= The problem =
Could you copy every line of the data that contains the word "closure"?

= Exercise materials =

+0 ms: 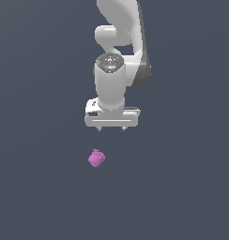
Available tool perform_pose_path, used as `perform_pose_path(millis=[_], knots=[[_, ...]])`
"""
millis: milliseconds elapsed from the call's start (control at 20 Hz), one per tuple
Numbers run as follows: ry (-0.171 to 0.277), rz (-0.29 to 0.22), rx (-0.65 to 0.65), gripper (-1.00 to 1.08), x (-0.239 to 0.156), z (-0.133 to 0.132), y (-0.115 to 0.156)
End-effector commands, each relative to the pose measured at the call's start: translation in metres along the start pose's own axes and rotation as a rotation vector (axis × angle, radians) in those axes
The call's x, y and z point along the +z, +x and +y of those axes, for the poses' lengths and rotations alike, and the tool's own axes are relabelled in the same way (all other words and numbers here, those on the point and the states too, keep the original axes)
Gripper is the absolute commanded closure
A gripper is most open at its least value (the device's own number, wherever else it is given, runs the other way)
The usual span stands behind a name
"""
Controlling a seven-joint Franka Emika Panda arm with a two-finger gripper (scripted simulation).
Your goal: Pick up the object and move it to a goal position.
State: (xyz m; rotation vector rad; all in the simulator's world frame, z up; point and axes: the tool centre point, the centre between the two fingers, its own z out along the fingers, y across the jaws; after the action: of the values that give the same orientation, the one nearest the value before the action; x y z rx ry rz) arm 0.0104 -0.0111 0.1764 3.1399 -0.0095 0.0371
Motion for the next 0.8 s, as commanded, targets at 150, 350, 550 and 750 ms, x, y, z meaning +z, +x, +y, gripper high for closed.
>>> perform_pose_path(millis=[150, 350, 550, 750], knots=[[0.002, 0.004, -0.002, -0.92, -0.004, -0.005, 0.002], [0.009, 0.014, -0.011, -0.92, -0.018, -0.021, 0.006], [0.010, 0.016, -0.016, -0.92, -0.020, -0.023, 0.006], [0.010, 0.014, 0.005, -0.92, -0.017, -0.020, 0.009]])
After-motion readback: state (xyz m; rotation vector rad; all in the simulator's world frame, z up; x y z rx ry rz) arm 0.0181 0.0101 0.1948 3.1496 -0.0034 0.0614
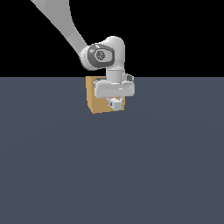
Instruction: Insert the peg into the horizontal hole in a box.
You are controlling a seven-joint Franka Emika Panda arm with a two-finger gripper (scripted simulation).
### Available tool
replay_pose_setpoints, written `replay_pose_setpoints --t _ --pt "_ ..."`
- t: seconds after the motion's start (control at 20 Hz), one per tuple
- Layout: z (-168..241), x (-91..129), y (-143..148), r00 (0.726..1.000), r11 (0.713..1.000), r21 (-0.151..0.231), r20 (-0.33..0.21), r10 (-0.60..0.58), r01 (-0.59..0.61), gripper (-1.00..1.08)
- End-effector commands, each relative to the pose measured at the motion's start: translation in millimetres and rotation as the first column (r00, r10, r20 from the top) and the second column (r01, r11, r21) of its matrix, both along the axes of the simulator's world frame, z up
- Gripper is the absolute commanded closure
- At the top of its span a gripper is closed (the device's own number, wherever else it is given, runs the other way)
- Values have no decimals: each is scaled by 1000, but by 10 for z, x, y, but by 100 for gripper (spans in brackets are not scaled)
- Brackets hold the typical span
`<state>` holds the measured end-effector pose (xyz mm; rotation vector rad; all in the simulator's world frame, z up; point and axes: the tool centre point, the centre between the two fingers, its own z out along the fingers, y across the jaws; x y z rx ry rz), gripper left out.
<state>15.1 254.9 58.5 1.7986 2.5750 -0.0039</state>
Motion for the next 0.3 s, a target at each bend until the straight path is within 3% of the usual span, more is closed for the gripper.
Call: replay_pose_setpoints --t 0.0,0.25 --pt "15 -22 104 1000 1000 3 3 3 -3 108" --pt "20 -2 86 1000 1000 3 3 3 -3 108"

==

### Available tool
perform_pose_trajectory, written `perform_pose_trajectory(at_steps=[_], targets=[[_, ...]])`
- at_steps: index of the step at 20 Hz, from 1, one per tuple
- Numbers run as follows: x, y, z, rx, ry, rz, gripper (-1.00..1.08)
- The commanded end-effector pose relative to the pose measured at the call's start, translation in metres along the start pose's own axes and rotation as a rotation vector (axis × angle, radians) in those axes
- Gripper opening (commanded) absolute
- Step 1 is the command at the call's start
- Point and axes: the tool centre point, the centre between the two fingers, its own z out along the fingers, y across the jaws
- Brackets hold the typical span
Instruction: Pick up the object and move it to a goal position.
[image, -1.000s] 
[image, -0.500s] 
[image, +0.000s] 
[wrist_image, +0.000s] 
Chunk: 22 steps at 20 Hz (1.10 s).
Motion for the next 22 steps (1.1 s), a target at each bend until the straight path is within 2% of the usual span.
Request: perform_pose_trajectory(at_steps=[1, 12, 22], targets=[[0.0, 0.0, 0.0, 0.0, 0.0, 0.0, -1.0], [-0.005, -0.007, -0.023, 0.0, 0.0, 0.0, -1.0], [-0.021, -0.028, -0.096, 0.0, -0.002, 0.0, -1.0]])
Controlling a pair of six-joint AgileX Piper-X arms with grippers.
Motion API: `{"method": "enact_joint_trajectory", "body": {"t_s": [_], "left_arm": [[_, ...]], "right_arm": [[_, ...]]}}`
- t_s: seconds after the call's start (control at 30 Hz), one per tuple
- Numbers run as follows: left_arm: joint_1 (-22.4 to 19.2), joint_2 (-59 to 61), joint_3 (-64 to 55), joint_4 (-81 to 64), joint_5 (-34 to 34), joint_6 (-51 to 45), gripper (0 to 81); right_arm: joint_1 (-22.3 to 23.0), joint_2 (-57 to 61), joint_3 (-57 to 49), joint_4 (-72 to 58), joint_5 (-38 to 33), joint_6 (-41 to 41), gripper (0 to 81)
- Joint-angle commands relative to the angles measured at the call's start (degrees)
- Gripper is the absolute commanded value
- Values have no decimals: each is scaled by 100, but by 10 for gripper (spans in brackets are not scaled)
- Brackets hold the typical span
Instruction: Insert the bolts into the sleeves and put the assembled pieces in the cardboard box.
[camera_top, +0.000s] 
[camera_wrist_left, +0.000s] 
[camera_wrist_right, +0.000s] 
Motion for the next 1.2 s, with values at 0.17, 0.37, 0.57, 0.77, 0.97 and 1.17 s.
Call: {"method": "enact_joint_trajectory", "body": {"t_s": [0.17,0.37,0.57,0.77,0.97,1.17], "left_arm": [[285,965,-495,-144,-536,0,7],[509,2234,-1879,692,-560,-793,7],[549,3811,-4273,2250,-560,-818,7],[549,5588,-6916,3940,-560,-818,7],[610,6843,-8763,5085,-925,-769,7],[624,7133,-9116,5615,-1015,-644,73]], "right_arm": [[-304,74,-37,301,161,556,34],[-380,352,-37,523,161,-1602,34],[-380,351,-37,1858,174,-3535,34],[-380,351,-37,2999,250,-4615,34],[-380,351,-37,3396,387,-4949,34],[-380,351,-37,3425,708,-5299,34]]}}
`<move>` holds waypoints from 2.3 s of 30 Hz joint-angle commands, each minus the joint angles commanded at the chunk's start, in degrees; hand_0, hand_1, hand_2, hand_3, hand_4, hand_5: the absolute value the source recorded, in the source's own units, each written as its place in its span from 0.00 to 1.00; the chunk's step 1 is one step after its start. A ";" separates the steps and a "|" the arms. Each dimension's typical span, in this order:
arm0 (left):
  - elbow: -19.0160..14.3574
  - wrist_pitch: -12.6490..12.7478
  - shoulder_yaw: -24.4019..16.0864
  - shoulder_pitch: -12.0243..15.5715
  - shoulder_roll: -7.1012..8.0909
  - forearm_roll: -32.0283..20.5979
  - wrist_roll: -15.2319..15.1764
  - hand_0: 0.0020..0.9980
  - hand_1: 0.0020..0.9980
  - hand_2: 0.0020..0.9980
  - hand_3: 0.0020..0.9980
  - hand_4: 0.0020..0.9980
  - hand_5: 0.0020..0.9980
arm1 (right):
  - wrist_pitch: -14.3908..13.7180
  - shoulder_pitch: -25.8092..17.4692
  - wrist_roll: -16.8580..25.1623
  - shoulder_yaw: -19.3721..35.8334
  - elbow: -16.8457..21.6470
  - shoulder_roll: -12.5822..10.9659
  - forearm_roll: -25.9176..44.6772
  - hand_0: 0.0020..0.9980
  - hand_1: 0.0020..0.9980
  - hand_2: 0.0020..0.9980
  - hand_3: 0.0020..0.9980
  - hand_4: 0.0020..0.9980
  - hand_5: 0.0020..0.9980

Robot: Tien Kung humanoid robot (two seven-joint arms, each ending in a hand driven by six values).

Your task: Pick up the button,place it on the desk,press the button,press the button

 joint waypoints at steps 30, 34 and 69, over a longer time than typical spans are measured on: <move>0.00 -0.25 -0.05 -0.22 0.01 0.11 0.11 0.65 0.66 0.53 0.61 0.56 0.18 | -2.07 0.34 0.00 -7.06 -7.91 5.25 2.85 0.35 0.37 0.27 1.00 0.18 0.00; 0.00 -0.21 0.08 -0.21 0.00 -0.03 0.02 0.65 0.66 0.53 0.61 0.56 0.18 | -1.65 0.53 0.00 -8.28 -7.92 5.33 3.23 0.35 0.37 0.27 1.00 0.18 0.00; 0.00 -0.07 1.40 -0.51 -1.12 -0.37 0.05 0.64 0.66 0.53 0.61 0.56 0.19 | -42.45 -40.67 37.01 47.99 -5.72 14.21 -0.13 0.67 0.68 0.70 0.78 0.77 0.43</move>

= Answer space =
Gripper is the absolute commanded closure
- Gripper is the absolute commanded closure

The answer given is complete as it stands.